• **Required action**:
Copy the lines below exactly, starting at the one with "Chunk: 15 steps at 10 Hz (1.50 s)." and ending at the one with "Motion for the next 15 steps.", and leave out any picture.

• **Study material**:

★ ★ ★

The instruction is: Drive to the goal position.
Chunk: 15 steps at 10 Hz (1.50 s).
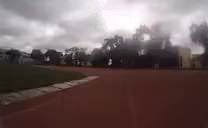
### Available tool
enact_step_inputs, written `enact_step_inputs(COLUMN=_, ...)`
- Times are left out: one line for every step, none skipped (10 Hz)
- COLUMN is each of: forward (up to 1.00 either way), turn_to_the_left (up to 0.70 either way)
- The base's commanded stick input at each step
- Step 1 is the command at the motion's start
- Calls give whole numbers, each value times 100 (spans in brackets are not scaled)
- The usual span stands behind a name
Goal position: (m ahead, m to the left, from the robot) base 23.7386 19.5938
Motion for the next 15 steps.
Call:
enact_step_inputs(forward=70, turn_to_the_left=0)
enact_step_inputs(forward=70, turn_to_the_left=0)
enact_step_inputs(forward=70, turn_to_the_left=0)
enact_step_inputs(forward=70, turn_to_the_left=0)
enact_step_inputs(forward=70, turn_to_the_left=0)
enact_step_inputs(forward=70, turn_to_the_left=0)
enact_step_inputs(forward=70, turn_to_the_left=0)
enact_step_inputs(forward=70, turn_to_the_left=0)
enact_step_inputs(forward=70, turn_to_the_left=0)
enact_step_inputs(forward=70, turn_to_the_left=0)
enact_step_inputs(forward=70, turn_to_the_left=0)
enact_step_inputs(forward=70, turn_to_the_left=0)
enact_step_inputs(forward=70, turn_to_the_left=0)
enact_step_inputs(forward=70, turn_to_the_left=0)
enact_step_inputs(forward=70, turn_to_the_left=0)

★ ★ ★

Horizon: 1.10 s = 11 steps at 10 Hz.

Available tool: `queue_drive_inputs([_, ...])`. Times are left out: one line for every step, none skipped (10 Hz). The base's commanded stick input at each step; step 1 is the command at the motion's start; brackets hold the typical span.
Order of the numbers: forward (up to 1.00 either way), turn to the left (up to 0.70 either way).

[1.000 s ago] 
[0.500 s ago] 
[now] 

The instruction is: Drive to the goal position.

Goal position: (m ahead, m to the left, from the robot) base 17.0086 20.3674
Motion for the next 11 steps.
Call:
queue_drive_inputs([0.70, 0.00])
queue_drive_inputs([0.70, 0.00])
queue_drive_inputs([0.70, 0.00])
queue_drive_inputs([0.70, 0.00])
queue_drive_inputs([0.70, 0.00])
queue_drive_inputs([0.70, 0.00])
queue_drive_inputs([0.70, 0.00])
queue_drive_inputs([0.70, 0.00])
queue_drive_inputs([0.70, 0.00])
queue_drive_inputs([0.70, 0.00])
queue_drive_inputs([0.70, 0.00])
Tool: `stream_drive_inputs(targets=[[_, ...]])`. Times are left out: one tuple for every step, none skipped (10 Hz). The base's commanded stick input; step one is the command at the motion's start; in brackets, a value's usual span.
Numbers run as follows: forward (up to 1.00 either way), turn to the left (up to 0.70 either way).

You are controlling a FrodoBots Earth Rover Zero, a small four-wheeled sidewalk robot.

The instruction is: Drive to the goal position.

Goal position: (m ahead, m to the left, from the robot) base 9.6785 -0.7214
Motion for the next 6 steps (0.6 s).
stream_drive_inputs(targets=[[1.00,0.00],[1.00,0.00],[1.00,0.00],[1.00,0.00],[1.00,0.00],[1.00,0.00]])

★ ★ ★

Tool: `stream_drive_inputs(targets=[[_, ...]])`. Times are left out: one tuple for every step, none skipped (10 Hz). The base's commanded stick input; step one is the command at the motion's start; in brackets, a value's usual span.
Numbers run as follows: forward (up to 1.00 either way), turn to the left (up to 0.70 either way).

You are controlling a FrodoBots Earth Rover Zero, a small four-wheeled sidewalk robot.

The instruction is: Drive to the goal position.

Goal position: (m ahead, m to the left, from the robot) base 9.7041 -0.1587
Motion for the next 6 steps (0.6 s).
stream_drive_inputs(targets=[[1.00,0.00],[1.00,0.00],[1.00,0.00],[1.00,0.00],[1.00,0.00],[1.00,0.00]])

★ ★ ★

• **Answer to the problem**:
Chunk: 15 steps at 10 Hz (1.50 s).
### Available tool
enact_step_inputs, written `enact_step_inputs(COLUMN=_, ...)`
- Times are left out: one line for every step, none skipped (10 Hz)
- COLUMN is each of: forward (up to 1.00 either way), turn_to_the_left (up to 0.70 either way)
- The base's commanded stick input at each step
- Step 1 is the command at the motion's start
- Calls give whole numbers, each value times 100 (spans in brackets are not scaled)
- The usual span stands behind a name
Goal position: (m ahead, m to the left, from the robot) base 23.7386 19.5938
Motion for the next 15 steps.

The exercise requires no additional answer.